Only the lines from the top of the data through the line with "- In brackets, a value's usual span" should be repeated, each exactly as written.

**PROVIDED MATERIAL**

--------------------------------

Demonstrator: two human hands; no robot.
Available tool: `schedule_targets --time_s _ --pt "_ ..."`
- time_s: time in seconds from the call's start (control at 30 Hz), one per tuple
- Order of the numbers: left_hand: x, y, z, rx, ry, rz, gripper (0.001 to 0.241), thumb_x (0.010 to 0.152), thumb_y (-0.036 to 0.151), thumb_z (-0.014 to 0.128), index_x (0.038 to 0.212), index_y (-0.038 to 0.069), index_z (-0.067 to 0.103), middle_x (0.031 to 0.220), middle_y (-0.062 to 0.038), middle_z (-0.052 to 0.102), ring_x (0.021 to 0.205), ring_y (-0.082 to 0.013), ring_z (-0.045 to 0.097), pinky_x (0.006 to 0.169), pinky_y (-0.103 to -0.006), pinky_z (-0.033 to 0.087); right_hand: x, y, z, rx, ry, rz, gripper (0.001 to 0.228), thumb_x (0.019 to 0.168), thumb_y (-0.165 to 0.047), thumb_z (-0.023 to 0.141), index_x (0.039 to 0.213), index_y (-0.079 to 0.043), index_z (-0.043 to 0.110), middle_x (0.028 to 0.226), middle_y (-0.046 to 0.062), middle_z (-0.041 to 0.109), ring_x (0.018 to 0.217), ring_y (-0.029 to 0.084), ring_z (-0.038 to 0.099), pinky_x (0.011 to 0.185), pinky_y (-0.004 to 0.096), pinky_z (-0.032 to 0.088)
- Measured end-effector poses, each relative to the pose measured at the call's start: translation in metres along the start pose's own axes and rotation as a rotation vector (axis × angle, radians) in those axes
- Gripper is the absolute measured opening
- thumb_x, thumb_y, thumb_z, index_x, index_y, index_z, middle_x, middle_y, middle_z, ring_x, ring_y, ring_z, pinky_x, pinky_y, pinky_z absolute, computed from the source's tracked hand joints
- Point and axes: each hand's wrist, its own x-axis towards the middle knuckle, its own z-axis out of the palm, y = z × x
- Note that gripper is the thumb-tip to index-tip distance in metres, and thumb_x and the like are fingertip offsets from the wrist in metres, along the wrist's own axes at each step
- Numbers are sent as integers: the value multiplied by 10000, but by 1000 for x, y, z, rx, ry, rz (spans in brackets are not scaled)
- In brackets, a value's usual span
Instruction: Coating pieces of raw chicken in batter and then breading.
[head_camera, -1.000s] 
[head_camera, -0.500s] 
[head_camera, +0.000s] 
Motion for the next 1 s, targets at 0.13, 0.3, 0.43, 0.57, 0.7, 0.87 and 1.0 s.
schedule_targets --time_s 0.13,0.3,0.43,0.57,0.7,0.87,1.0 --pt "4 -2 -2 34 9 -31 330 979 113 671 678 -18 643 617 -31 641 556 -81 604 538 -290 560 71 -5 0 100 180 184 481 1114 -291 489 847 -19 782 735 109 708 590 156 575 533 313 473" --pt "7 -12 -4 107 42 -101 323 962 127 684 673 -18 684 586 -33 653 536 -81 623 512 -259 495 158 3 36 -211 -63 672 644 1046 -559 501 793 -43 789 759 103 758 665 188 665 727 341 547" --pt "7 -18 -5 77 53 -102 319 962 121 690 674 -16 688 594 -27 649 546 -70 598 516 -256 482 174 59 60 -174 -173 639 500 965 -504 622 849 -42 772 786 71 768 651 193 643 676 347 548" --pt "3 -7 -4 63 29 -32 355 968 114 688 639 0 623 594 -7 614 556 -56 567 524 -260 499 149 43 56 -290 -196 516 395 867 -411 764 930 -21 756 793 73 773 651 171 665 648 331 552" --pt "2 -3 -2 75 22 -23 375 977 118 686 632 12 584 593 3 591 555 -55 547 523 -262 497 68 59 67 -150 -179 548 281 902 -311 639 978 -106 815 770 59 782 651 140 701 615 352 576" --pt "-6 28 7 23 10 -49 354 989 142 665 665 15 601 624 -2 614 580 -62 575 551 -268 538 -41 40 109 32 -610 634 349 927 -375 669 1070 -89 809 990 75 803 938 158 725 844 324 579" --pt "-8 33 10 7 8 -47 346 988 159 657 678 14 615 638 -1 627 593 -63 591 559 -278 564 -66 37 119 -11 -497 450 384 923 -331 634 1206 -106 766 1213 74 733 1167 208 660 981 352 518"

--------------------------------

**EXPECTED ANSWER**
Demonstrator: two human hands; no robot.
Available tool: `schedule_targets --time_s _ --pt "_ ..."`
- time_s: time in seconds from the call's start (control at 30 Hz), one per tuple
- Order of the numbers: left_hand: x, y, z, rx, ry, rz, gripper (0.001 to 0.241), thumb_x (0.010 to 0.152), thumb_y (-0.036 to 0.151), thumb_z (-0.014 to 0.128), index_x (0.038 to 0.212), index_y (-0.038 to 0.069), index_z (-0.067 to 0.103), middle_x (0.031 to 0.220), middle_y (-0.062 to 0.038), middle_z (-0.052 to 0.102), ring_x (0.021 to 0.205), ring_y (-0.082 to 0.013), ring_z (-0.045 to 0.097), pinky_x (0.006 to 0.169), pinky_y (-0.103 to -0.006), pinky_z (-0.033 to 0.087); right_hand: x, y, z, rx, ry, rz, gripper (0.001 to 0.228), thumb_x (0.019 to 0.168), thumb_y (-0.165 to 0.047), thumb_z (-0.023 to 0.141), index_x (0.039 to 0.213), index_y (-0.079 to 0.043), index_z (-0.043 to 0.110), middle_x (0.028 to 0.226), middle_y (-0.046 to 0.062), middle_z (-0.041 to 0.109), ring_x (0.018 to 0.217), ring_y (-0.029 to 0.084), ring_z (-0.038 to 0.099), pinky_x (0.011 to 0.185), pinky_y (-0.004 to 0.096), pinky_z (-0.032 to 0.088)
- Measured end-effector poses, each relative to the pose measured at the call's start: translation in metres along the start pose's own axes and rotation as a rotation vector (axis × angle, radians) in those axes
- Gripper is the absolute measured opening
- thumb_x, thumb_y, thumb_z, index_x, index_y, index_z, middle_x, middle_y, middle_z, ring_x, ring_y, ring_z, pinky_x, pinky_y, pinky_z absolute, computed from the source's tracked hand joints
- Point and axes: each hand's wrist, its own x-axis towards the middle knuckle, its own z-axis out of the palm, y = z × x
- Note that gripper is the thumb-tip to index-tip distance in metres, and thumb_x and the like are fingertip offsets from the wrist in metres, along the wrist's own axes at each step
- Numbers are sent as integers: the value multiplied by 10000, but by 1000 for x, y, z, rx, ry, rz (spans in brackets are not scaled)
- In brackets, a value's usual span

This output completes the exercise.